In the vastness between planets, a faint gleam flew. A mask, forged of a shining gold-esque material that seemed to radiate with it's own inner light and cast with the effigy of a figure with arms outstretched pressed into the front. Were it close enough, one would even say it breathed... and they wouldn't necessarily be wrong, for this lost artifact was the legendary Great Kanohi Mask of Life, named for that over which it held power.
It was said that the great beings, entities older than the world itself and makers of the great spirit Mata-Nui, who watched over all matoran, toa, and turaga cast the living mask to bring the great spirit to life. Many people have sought to unravel the mystery of the mask's legend, but even the most learned turaga, failed to gain so much as a hint of the true story of the mask. Even now, no one knows the truth, save the great beings themselves, the Great Spirit, or perhaps the mask itself. For millennia the mask of life remained sequestered away, known of only by the guardians to which it was bound.
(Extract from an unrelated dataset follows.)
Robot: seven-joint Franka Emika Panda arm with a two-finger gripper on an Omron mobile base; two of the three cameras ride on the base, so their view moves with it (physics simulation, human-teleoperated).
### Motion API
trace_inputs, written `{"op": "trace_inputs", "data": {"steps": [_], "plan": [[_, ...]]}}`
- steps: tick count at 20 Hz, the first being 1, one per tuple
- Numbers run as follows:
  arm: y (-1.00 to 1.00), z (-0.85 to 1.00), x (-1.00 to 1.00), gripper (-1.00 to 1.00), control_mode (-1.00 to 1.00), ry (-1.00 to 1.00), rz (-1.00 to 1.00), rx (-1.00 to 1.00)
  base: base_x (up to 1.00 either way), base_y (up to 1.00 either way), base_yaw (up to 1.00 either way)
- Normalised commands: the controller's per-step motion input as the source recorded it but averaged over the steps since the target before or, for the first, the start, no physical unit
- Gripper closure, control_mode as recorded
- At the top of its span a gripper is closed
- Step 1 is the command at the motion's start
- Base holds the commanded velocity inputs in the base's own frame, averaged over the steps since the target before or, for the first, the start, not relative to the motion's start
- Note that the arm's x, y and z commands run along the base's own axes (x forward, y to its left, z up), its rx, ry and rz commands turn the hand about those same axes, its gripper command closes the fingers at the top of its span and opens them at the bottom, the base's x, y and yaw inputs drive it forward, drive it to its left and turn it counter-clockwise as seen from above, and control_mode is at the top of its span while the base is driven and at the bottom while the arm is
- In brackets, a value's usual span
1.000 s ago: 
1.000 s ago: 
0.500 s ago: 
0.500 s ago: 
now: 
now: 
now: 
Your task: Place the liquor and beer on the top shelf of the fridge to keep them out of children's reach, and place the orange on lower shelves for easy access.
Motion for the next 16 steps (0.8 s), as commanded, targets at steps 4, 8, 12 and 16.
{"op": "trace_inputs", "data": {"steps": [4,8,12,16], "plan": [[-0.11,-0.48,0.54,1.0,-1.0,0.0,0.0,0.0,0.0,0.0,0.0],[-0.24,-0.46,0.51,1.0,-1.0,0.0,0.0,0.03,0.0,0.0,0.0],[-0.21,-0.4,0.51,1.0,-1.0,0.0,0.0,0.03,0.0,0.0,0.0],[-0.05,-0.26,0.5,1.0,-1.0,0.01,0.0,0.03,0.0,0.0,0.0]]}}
All that changed, however, when Mata-Nui's brother Makuta grew jealous and treacherously cast his brother into an accursed sleep from which he could not be awoken. A thousand years of chaos and suffering followed in which countless dark factions vied for power, leaving the matoran desperate to even survive, let alone think of fighting back. Makuta's rein may well have continued forever had not a team of toa seven toa, including the takanuva, first toa of light, defeated Makuta and released the Great Spirit from his accursed sleep. Yet the great spirit could not be roused, for the injuries he had taken during his sleep and when Makuta were grievous, and his state continued to decline. The only hope the matoran had was the legend of the mask of life.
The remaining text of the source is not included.